The listing below holds a line with "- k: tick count" and a later line with "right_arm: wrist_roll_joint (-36". Write out those two lines and every line between them, exactly, and nothing else.

◆ EXERCISE INPUTS
◆ ◆ ◆ ◆ ◆
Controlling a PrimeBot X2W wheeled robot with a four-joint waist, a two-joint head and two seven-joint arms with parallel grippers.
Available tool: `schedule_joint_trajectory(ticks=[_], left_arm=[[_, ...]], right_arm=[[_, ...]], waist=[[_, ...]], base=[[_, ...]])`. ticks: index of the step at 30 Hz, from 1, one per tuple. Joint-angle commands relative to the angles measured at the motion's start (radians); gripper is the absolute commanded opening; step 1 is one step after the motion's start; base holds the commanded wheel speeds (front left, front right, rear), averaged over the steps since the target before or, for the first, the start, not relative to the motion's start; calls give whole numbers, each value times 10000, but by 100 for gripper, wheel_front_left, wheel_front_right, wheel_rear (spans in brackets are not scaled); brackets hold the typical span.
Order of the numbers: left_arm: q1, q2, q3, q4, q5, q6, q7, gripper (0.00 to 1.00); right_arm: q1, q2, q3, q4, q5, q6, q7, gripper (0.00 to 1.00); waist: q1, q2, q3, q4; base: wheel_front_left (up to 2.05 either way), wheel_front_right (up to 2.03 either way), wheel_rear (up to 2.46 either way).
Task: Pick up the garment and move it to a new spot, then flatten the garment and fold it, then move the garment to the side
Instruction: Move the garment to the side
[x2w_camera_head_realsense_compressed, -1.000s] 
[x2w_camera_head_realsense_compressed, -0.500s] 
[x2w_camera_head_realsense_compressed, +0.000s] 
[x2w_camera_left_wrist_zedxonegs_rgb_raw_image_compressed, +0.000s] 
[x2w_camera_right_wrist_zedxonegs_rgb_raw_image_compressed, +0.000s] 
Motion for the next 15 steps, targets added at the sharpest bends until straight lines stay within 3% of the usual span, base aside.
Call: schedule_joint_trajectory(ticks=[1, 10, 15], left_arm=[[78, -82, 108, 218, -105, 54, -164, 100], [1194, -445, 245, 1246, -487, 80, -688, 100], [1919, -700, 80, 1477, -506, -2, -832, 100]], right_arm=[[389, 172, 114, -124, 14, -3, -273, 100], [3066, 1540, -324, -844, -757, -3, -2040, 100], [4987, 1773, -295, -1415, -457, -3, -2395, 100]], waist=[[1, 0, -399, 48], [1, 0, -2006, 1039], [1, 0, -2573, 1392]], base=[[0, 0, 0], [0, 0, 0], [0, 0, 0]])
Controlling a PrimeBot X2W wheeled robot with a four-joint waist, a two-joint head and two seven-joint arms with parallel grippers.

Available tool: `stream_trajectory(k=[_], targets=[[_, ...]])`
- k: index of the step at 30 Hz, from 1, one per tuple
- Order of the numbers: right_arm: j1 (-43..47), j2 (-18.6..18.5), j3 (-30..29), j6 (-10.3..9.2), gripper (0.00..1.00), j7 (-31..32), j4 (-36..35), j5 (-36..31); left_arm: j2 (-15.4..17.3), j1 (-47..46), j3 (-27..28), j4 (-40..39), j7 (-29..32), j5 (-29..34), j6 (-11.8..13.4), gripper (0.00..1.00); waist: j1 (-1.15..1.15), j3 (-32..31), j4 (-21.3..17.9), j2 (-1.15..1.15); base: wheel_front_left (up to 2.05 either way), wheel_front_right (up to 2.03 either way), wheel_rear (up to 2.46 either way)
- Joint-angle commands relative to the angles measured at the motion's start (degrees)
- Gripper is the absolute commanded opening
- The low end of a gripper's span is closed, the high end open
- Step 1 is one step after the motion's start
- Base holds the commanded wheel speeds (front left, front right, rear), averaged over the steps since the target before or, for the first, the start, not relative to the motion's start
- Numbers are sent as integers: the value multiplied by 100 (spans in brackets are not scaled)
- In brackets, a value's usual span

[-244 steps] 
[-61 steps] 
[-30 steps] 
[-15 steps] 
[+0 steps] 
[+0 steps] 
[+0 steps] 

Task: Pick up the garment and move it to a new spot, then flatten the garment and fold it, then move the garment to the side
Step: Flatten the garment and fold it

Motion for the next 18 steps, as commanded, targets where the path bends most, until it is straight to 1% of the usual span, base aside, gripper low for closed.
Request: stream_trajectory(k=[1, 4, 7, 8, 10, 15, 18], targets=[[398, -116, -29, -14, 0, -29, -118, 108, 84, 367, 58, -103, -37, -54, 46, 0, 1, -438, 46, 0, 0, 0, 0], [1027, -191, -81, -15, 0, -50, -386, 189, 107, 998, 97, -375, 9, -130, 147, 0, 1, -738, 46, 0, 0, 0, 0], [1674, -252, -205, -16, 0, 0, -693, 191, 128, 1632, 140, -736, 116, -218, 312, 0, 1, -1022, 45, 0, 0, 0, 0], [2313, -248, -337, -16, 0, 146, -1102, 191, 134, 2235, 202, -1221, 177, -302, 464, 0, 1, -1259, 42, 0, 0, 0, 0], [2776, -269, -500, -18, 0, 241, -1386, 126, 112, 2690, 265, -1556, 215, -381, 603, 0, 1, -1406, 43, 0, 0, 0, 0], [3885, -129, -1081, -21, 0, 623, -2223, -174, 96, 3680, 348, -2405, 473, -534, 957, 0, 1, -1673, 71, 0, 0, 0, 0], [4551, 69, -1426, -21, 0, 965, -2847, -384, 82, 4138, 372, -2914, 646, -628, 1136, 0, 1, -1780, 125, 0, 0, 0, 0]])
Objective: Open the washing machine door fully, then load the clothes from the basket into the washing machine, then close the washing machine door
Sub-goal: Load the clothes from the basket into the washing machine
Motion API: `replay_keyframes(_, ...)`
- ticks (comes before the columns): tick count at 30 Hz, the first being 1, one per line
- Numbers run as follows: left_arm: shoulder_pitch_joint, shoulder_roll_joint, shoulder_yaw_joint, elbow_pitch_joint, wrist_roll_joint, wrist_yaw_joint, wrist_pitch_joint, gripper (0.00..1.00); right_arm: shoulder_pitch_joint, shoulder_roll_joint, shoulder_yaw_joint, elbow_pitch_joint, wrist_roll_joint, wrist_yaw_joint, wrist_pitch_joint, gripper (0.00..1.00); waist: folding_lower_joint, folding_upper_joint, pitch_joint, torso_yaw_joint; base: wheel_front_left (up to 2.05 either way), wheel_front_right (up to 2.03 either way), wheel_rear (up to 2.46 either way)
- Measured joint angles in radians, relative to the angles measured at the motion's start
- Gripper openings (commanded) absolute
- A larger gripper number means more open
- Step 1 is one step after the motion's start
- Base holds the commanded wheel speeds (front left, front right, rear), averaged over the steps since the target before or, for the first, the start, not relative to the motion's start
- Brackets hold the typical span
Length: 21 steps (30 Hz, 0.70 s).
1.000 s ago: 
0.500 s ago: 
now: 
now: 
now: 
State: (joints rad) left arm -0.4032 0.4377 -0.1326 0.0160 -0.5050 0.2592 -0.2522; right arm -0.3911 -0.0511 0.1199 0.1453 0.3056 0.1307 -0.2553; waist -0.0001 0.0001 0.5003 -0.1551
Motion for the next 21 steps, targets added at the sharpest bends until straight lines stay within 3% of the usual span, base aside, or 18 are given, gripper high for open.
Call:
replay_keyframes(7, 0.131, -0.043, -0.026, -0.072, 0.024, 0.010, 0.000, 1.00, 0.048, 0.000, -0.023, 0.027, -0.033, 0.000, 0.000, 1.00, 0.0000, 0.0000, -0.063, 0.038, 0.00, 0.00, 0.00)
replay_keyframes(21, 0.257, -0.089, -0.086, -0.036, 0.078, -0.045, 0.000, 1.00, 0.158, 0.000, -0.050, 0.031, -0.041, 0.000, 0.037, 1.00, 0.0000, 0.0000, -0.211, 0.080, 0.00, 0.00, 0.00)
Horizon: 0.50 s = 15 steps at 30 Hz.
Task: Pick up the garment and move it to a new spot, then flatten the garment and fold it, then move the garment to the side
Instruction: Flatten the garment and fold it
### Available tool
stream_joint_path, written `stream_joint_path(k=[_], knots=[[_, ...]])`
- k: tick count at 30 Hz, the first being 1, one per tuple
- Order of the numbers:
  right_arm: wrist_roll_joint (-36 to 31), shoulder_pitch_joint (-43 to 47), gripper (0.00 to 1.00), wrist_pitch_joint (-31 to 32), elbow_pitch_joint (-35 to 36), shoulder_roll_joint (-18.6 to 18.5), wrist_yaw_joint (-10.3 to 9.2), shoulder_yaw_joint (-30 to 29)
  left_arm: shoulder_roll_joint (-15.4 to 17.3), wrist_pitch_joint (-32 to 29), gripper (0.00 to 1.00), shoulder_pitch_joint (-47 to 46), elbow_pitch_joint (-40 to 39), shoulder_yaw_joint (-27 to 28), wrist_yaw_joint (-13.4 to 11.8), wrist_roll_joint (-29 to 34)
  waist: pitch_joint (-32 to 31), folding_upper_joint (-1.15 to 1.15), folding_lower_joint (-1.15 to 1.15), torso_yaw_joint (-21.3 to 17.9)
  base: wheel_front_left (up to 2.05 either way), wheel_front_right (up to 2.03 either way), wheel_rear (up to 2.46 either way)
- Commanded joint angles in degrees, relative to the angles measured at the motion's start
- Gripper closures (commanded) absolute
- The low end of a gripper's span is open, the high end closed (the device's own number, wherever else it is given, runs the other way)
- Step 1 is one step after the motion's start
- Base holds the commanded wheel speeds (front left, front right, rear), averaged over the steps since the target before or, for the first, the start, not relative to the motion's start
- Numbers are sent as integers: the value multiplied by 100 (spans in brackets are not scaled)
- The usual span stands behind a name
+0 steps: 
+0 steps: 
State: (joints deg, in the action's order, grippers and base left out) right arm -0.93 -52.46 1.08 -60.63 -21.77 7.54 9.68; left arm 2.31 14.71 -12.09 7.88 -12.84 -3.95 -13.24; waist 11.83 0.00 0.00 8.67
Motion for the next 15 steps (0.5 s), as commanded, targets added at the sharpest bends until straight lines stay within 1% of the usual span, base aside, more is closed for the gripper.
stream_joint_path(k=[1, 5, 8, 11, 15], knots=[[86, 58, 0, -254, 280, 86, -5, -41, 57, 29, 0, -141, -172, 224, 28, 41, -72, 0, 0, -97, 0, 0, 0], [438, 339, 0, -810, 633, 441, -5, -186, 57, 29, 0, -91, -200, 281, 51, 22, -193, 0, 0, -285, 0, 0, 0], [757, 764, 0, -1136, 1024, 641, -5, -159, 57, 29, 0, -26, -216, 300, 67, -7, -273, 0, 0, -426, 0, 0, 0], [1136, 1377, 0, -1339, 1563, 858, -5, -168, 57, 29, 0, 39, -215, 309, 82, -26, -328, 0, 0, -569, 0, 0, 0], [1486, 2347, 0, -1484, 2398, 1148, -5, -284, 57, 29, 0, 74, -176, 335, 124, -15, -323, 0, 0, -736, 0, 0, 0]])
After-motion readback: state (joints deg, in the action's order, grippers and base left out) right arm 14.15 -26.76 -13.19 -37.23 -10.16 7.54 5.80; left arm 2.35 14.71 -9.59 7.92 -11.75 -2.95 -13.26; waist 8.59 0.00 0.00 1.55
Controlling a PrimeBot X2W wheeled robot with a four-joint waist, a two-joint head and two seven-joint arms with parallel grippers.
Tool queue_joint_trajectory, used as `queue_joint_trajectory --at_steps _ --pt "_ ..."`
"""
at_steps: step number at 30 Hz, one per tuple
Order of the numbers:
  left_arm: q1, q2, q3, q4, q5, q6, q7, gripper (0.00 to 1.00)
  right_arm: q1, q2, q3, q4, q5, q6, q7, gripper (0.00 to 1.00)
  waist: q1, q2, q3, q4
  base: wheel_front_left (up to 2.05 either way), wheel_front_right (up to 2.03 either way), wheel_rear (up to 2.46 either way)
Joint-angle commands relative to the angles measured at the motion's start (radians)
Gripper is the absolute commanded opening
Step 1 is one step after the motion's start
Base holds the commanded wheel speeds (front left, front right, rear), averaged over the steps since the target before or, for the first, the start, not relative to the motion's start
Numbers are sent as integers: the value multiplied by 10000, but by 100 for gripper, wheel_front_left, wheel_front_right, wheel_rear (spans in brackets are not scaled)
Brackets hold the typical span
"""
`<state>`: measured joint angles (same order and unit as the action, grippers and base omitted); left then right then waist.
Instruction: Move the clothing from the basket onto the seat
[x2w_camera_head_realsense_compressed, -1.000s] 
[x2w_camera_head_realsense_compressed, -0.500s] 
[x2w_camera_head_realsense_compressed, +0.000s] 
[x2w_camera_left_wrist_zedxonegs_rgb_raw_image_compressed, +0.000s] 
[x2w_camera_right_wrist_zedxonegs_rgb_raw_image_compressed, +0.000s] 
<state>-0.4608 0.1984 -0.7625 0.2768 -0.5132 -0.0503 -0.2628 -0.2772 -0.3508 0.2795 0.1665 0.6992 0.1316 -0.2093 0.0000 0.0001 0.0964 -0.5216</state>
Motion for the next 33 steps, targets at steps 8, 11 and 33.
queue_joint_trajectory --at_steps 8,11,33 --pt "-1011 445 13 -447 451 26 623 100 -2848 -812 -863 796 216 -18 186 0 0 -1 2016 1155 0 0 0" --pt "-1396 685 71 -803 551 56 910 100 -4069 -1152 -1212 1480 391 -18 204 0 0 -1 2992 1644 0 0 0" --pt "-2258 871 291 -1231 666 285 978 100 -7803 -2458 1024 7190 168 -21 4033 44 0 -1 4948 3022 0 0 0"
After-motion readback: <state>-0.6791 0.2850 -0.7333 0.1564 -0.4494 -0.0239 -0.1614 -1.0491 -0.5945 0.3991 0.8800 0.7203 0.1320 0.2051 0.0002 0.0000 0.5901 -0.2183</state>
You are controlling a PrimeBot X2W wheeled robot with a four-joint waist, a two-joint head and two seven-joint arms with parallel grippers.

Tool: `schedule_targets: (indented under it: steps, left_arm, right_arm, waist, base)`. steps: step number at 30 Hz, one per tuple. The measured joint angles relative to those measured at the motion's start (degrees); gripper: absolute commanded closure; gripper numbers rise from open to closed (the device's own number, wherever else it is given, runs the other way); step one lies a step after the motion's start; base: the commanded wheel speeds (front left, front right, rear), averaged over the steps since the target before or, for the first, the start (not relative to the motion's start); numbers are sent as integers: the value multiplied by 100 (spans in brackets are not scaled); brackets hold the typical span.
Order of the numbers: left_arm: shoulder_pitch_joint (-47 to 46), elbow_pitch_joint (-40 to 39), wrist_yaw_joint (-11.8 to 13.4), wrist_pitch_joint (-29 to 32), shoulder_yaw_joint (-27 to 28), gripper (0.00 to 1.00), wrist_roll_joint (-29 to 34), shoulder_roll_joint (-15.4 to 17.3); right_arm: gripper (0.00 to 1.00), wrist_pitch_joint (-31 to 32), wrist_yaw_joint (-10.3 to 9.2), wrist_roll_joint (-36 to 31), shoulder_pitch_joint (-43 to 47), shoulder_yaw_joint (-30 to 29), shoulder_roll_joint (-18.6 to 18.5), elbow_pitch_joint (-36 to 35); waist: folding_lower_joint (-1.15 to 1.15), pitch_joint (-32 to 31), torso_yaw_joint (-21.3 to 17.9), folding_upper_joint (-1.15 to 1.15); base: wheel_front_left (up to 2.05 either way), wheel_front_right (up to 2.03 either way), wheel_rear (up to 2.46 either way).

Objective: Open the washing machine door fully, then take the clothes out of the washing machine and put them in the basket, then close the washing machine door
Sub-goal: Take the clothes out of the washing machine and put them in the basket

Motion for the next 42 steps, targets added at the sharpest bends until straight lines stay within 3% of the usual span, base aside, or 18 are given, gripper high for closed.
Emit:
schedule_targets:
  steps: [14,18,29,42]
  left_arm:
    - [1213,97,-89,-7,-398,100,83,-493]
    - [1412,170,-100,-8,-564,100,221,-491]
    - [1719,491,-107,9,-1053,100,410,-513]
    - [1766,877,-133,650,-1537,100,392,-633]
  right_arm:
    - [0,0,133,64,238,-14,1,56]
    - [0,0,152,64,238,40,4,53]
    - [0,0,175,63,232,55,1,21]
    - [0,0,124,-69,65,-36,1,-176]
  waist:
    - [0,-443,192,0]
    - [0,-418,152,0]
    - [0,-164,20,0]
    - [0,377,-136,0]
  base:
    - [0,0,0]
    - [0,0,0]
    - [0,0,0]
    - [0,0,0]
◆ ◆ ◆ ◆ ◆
◆ THE COMPLETED TASK
- k: tick count at 30 Hz, the first being 1, one per tuple
- Order of the numbers:
  right_arm: wrist_roll_joint (-36 to 31), shoulder_pitch_joint (-43 to 47), gripper (0.00 to 1.00), wrist_pitch_joint (-31 to 32), elbow_pitch_joint (-35 to 36), shoulder_roll_joint (-18.6 to 18.5), wrist_yaw_joint (-10.3 to 9.2), shoulder_yaw_joint (-30 to 29)

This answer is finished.